It may be noteworthy that the triple-positive (Tax1+ CD83+ OX40+) phenotype was found in primary CD4+ T cells from an ATL patient (Figure 6). Generally, IL-2-dependent HTLV-I-infected T cell lines derived from HTLV-I+ donors consist of HTLV-I antigen-positive and -negative cells, especially during the early culture stage with low passages. Flow cytometry-based cell sorting cannot separate live Tax1+ cells from live Tax1 cells owing to intracellular localization of Tax1. Based on the present finding that most Tax1+ cells expressed both CD83 and OX40, we attempted to sort live Tax1+ and Tax1 cells. An IL-2 dependent HTLV-I+ T cell line (OKH4) from a HAM/TSP patient was stained with anti-OX40 and anti-CD83 mAbs, and subjected to cell sorting. CD83+ OX40+ sorting efficiently enriched the Tax1+ cell population (Figure 7). Similar enrichment of Tax1+ cells was obtained with three IL-2-dependent HTLV-I+ T cell lines (data not shown). This strategy would be useful for further studies on Tax1 function in pHTLV-I-infected primary T cells.

Figure 6
figure 6

Co-expression of CD83 and OX40 on Tax1+ T cells. PBMCs of an ATL patient (#6) were cultured for 18 h and stained with antibodies against CD4, Tax1, CD83 and OX40. CD4+ Tax1 cells and CD4+ Tax1+ T cells were gated and examined for their expression of CD83 and OX40 by FCM.

Figure 7
figure 7

Flow cytometric analysis of Tax1 expression of cell sorter purified CD83hi/OX40hi and CD83negative/OX40negative populations. An IL-2 dependent HTLV-I+ T cell line generated from a HAM/TSP patient (OKH4) was stained with anti-OX40 and anti-CD83 mAbs. The CD83+OX40+ and CD83OX40 populations were sorted, and stained for Tax1. The Tax1 expression profiles prior to and post sorting are shown.

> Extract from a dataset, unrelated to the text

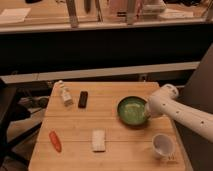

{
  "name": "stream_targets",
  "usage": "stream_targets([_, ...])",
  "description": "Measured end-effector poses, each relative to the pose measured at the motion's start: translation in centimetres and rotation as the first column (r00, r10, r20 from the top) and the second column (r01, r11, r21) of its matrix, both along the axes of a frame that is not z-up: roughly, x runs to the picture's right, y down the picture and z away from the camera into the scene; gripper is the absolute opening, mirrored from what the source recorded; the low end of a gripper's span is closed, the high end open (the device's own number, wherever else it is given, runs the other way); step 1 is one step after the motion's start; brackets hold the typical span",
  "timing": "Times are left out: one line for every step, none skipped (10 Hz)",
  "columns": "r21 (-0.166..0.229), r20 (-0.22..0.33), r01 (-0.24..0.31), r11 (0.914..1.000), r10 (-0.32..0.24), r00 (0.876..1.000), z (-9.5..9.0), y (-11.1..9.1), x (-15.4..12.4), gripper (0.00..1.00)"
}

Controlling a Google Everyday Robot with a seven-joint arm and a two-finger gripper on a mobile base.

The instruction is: Drag the ceramic bowl in a circle

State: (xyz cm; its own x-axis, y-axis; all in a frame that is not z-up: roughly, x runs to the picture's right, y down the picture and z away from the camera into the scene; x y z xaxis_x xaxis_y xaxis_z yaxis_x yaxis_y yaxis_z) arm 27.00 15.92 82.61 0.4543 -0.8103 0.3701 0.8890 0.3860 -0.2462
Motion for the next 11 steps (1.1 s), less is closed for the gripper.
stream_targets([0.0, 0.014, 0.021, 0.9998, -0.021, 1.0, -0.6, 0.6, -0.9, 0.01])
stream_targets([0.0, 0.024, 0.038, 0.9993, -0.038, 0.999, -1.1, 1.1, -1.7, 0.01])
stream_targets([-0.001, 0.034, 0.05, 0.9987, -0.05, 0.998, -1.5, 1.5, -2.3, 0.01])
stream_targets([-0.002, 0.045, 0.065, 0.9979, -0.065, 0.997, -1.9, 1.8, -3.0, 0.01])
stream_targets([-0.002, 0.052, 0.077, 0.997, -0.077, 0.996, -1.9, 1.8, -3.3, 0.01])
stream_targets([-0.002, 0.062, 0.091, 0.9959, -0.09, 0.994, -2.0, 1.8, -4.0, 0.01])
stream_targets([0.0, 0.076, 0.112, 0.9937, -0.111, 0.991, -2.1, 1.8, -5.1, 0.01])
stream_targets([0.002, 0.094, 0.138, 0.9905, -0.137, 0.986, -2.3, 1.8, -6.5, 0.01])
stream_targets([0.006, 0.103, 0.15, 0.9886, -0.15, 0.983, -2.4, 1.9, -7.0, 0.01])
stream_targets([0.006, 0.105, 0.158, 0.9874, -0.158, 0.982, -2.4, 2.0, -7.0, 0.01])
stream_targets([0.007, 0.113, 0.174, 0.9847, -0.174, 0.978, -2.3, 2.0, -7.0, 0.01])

Tax1-responsive elements in the CD83 promoter

To gain insight into the molecular mechanism of Tax1-dependent induction of CD83, the CD83 promoter was examined by reporter assays. Jurkat cells were transfected with a luciferase reporter plasmid, pCD83(-537)Luc, carrying the isolated wild-type CD83 promoter along with the Tax1 expression plasmid. The CD83 promoter was profoundly activated by Tax1 (Figure 8a). In efforts to localize the CD83 promoter sequences with biological activity, reporter assays were performed using a series of 5′ deletion constructs of the CD83 promoter. These studies showed that pCD83(-101)Luc retained activity to promote transcription in response to Tax1, similar to pCD83(-537)Luc, while pCD83(-29)Luc did not respond to Tax1 (Figure 8a). The observations indicate that a Tax1-responsive element(s) in the CD83 promoter is located in the region between −101 and −30. A computer search identified two possible NF-κB binding sites between the −101 to −30 region of the CD83 promoter (Figure 8b). We next investigated the potential role of those NF-κB binding sites in Tax1-mediated activation of CD83 gene transcription. This objective was achieved using substitution mutations that were introduced to either each of the possible NF-κB binding sites or to both sites (Figure 8c). Upon expression of Tax1, each single mutant showed an approximate 50% decrease in promoter activity compared with the wild-type CD83 promoter (Figure 8d). Little, if any, response to Tax1 was observed for the mutant pCD83(-537 κBmt1/2)Luc carrying mutations at both sites (Figure 8d).

Figure 8
figure 8

Tax1-responsive elements in the CD83 promoter. a Luciferase reporter plasmids carrying the wild-type (−537 to +41) and its 5′ deletion mutants (−285 to +41, −146 to +41, −101 to +41, and −29 to +41) of the CD83 promoter were transfected into Jurkat cells along with the Tax1 expression plasmid (pMT-2Tax). Cells were cultured for 48 h and analyzed for luciferase activity. The results were normalized based on protein content. b Nucleotide sequences of the CD83 promoter (−101 to −1 with respect to the transcription start site). Possible NF-κB binding sites (NF-κB1 and NF-κB2) are underlined. c Schematic representation of the possible NF-κB binding sites in the CD83 promoter is shown with lowercase letters indicating mutated sequences. d Reporter plasmids carrying the wild-type CD83 promoter or mutant promoter were transfected into Jurkat cells along with the Tax1 expression plasmid (pMT-2Tax). Cells were cultured for 48 h and analyzed for luciferase assay. The results shown are as the mean ± SE after normalization based on protein content.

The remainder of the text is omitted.